• ABOUT THIS EXERCISE
Please copy every record below exactly and leave out the pictures.

Entries taken from a collection
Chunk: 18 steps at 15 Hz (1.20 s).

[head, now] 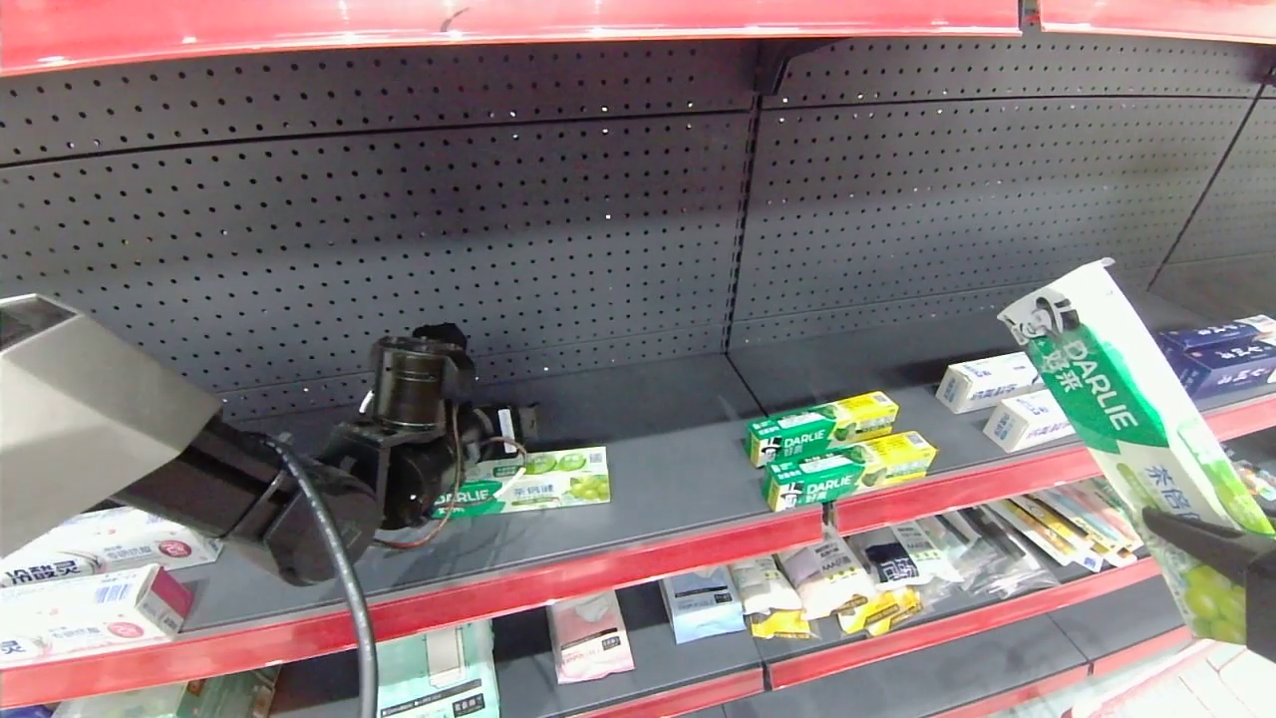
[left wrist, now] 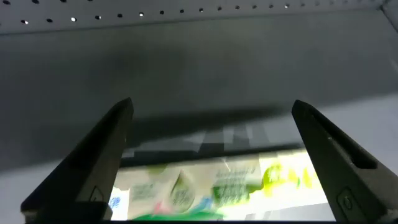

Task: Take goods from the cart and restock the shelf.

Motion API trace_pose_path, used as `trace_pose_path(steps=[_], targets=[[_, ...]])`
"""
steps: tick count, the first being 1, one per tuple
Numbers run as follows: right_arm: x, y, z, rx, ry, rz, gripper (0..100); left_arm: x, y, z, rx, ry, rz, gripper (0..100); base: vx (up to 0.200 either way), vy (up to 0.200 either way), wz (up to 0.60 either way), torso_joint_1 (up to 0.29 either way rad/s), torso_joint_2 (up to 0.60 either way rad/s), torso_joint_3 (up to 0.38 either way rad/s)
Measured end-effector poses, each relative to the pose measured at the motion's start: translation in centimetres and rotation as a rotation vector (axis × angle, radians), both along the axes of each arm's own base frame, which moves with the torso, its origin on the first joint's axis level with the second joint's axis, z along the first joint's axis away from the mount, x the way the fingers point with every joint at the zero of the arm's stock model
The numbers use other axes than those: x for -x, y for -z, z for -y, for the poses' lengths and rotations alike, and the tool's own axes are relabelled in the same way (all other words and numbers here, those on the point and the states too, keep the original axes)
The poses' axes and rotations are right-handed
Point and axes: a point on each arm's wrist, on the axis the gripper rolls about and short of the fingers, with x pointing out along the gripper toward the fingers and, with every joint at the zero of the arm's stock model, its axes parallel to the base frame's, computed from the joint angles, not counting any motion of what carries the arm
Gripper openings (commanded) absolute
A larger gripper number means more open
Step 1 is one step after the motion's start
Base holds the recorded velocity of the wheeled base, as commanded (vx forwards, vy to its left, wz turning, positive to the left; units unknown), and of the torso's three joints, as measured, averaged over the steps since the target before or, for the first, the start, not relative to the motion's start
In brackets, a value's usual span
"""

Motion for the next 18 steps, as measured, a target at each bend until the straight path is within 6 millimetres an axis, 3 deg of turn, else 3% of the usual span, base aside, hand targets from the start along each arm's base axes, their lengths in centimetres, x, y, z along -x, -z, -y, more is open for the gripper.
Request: trace_pose_path(steps=[8,18], targets=[[-0.3,0.2,0.1,-0.004,0.009,-0.018,0,-1.0,2.9,1.5,-0.015,0.056,-0.07,100,0.0,0.0,0.0,0.0,0.0,0.0],[-0.5,0.3,0.1,-0.003,0.008,-0.027,0,-0.6,3.9,1.4,-0.037,0.069,-0.109,100,0.0,0.0,0.0,0.0,0.0,0.0]])
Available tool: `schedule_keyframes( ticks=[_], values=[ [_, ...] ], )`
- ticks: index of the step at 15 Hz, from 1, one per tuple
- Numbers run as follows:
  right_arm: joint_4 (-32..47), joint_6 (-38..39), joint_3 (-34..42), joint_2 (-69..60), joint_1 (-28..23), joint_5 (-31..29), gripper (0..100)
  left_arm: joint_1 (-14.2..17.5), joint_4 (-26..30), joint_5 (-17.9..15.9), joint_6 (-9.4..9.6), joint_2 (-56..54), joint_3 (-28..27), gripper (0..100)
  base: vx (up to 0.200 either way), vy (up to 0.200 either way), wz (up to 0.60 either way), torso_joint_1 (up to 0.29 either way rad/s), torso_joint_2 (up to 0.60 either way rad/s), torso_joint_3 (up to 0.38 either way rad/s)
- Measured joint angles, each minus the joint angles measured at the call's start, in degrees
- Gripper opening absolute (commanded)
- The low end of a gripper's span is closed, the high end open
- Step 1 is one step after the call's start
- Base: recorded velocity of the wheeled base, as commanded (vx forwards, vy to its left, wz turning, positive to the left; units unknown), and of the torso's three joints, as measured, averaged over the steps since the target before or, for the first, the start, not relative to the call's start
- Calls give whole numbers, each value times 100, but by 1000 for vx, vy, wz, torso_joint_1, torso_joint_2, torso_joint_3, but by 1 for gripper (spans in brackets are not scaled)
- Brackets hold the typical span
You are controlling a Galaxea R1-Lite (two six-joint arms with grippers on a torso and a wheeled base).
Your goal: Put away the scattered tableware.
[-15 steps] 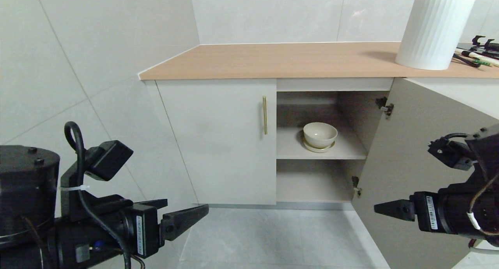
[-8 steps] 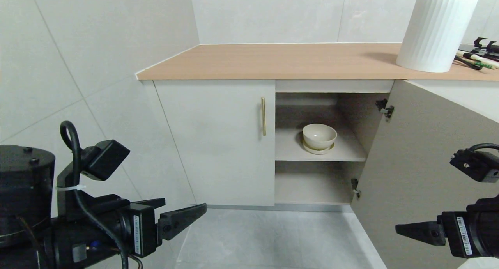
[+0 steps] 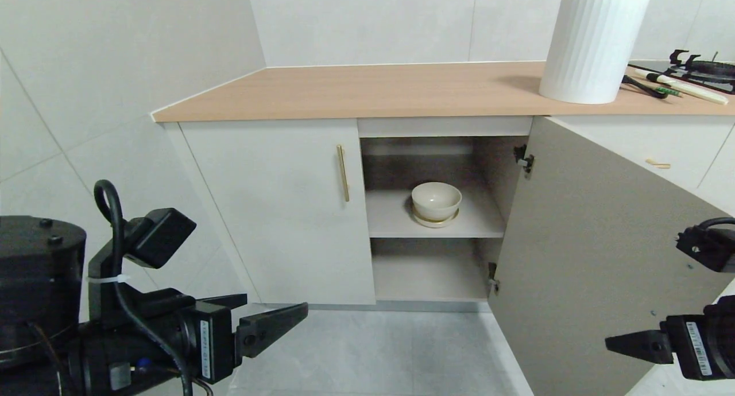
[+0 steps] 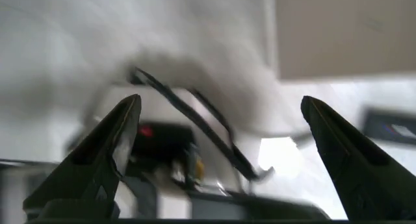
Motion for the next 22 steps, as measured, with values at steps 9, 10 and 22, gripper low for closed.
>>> schedule_keyframes(
  ticks=[9, 10, 22],
  values=[
    [1514, -572, -795, -354, -972, -194, 100, 5, 2, -13, 0, 24, 0, 100, 0, 0, 0, 0, 0, 0],
    [1506, -717, -855, -430, -1192, -205, 100, 5, 7, -13, -2, 27, 2, 100, 0, 0, 0, 0, 0, 0],
    [1011, -2157, -1036, -243, -3951, -443, 100, 5, 13, -13, -2, 83, 9, 100, 0, 0, 0, 0, 0, 0]
  ],
)
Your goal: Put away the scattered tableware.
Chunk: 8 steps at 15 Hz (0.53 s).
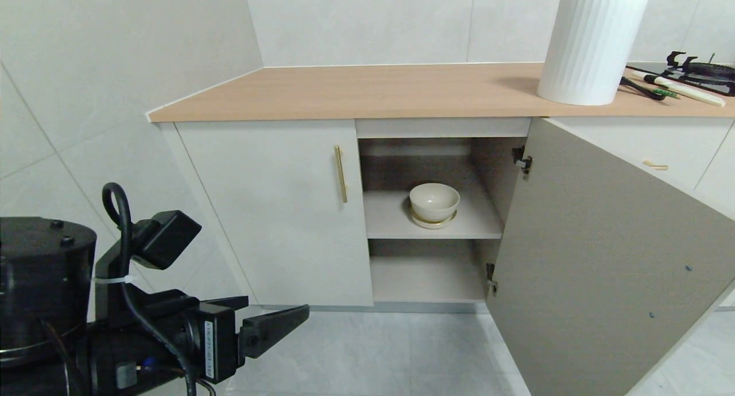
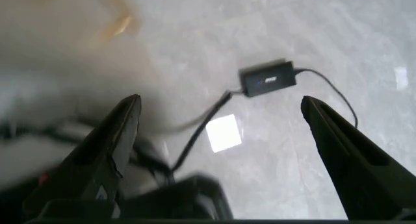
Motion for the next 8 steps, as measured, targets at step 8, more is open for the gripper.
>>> schedule_keyframes(
  ticks=[8],
  values=[
    [-1646, 167, 433, 1078, -450, 892, 100, 0, 0, 2, -7, -2, 0, 100, 0, 0, 0, 0, 0, 0]
  ],
)
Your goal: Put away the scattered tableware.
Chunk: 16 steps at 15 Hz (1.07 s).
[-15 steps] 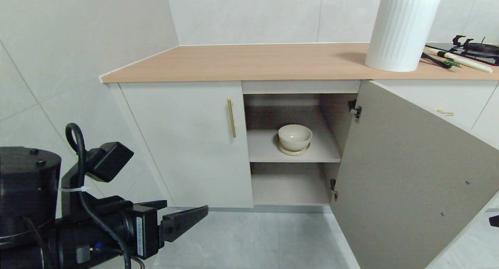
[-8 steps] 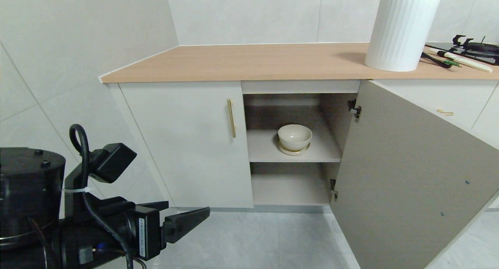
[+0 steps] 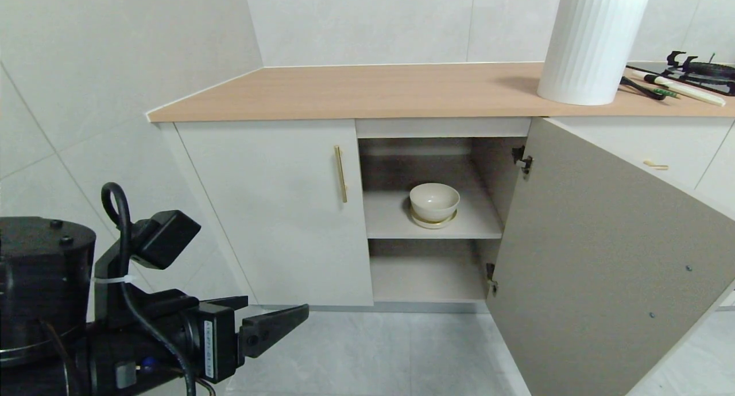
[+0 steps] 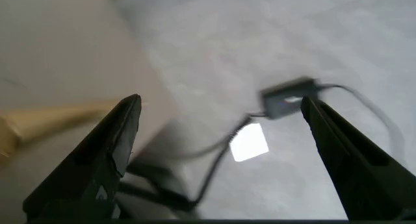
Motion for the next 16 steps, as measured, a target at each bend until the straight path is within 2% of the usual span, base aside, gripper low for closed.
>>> schedule_keyframes(
  ticks=[3, 8, 13, 16],
  values=[
    [-30, 77, 35, 90, 56, 350, 100, 0, 0, -2, 0, 0, -4, 100, 0, 0, 0, 0, 0, 0],
    [-44, 503, 77, 93, 507, 410, 100, 0, -4, 0, -6, -9, -9, 100, 0, 0, 0, 0, 0, 0],
    [-77, 1020, 230, 30, 1484, 414, 100, 0, -9, -63, -17, -32, -26, 100, 0, 0, 0, 0, 0, 0],
    [-457, 1412, 274, 82, 2364, 423, 100, 0, -11, -68, -17, -37, -26, 100, 0, 0, 0, 0, 0, 0]
  ],
)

• ANSWER FOR THIS EXERCISE
Chunk: 18 steps at 15 Hz (1.20 s).

[head, now] 
[left wrist, now] 

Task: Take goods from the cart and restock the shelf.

Motion API trace_pose_path, used as `trace_pose_path(steps=[_], targets=[[_, ...]])`
"""
steps: tick count, the first being 1, one per tuple
Numbers run as follows: right_arm: x, y, z, rx, ry, rz, gripper (0..100); left_arm: x, y, z, rx, ry, rz, gripper (0..100); base: vx (up to 0.200 either way), vy (up to 0.200 either way), wz (up to 0.60 either way), torso_joint_1 (up to 0.29 either way rad/s), torso_joint_2 (up to 0.60 either way rad/s), torso_joint_3 (up to 0.38 either way rad/s)
Measured end-effector poses, each relative to the pose measured at the motion's start: translation in centimetres and rotation as a rotation vector (axis × angle, radians), both along the axes of each arm's own base frame, which moves with the torso, its origin on the first joint's axis level with the second joint's axis, z along the first joint's axis away from the mount, x the way the fingers point with every joint at the zero of the arm's stock model
The numbers use other axes than those: x for -x, y for -z, z for -y, for the poses' lengths and rotations alike, and the tool's own axes are relabelled in the same way (all other words and numbers here, those on the point and the states too, keep the original axes)
The poses' axes and rotations are right-handed
Point and axes: a point on each arm's wrist, on the axis the gripper rolls about and short of the fingers, with x pointing out along the gripper toward the fingers and, with every joint at the zero of the arm's stock model, its axes parallel to the base frame's, computed from the joint angles, not counting any motion of what carries the arm
Gripper openings (commanded) absolute
A larger gripper number means more open
Step 1 is one step after the motion's start
Base holds the recorded velocity of the wheeled base, as commanded (vx forwards, vy to its left, wz turning, positive to the left; units unknown), and of the torso's three joints, as measured, averaged over the steps since the target before or, for the first, the start, not relative to the motion's start
In brackets, a value's usual span
"""

Motion for the next 18 steps, as measured, a target at each bend until the straight path is within 6 millimetres an axis, 3 deg of turn, else 3% of the usual span, base aside, hand targets from the start along each arm's base axes, their lengths in centimetres, x, y, z along -x, -z, -y, more is open for the gripper.
Request: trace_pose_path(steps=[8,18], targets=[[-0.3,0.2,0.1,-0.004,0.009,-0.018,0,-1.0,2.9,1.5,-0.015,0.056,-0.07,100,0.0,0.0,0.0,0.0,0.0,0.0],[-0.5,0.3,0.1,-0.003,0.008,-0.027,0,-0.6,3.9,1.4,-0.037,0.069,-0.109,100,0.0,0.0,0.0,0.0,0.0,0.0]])
Available tool: `schedule_keyframes( ticks=[_], values=[ [_, ...] ], )`
- ticks: index of the step at 15 Hz, from 1, one per tuple
- Numbers run as follows:
  right_arm: joint_4 (-32..47), joint_6 (-38..39), joint_3 (-34..42), joint_2 (-69..60), joint_1 (-28..23), joint_5 (-31..29), gripper (0..100)
  left_arm: joint_1 (-14.2..17.5), joint_4 (-26..30), joint_5 (-17.9..15.9), joint_6 (-9.4..9.6), joint_2 (-56..54), joint_3 (-28..27), gripper (0..100)
  base: vx (up to 0.200 either way), vy (up to 0.200 either way), wz (up to 0.60 either way), torso_joint_1 (up to 0.29 either way rad/s), torso_joint_2 (up to 0.60 either way rad/s), torso_joint_3 (up to 0.38 either way rad/s)
- Measured joint angles, each minus the joint angles measured at the call's start, in degrees
- Gripper opening absolute (commanded)
- The low end of a gripper's span is closed, the high end open
- Step 1 is one step after the call's start
- Base: recorded velocity of the wheeled base, as commanded (vx forwards, vy to its left, wz turning, positive to the left; units unknown), and of the torso's three joints, as measured, averaged over the steps since the target before or, for the first, the start, not relative to the call's start
- Calls give whole numbers, each value times 100, but by 1000 for vx, vy, wz, torso_joint_1, torso_joint_2, torso_joint_3, but by 1 for gripper (spans in brackets are not scaled)
- Brackets hold the typical span
You are controlling a Galaxea R1-Lite (two six-joint arms with grippers on a torso and a wheeled base).
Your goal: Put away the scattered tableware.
[-15 steps] 
[-8 steps] 
[+0 steps] 
[+0 steps] 
Motion for the next 22 steps, as measured, with values at steps 9, 10 and 22, gripper low for closed.
>>> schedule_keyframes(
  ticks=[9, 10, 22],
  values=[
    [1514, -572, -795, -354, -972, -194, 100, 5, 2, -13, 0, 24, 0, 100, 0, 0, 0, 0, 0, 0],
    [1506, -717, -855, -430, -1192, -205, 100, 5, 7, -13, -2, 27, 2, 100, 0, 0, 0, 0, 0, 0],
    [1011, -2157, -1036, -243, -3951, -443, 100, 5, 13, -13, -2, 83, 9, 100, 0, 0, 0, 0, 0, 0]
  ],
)
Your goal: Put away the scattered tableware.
Chunk: 8 steps at 15 Hz (0.53 s).
Motion for the next 8 steps, as measured, targets at step 8, more is open for the gripper.
>>> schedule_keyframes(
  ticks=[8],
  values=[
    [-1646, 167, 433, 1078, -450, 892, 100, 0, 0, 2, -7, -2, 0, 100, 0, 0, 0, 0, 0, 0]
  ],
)
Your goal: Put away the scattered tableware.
Chunk: 16 steps at 15 Hz (1.07 s).
[-15 steps] 
[-8 steps] 
[+0 steps] 
[+0 steps] 
Motion for the next 16 steps, as measured, a target at each bend until the straight path is within 2% of the usual span, base aside, gripper low for closed.
>>> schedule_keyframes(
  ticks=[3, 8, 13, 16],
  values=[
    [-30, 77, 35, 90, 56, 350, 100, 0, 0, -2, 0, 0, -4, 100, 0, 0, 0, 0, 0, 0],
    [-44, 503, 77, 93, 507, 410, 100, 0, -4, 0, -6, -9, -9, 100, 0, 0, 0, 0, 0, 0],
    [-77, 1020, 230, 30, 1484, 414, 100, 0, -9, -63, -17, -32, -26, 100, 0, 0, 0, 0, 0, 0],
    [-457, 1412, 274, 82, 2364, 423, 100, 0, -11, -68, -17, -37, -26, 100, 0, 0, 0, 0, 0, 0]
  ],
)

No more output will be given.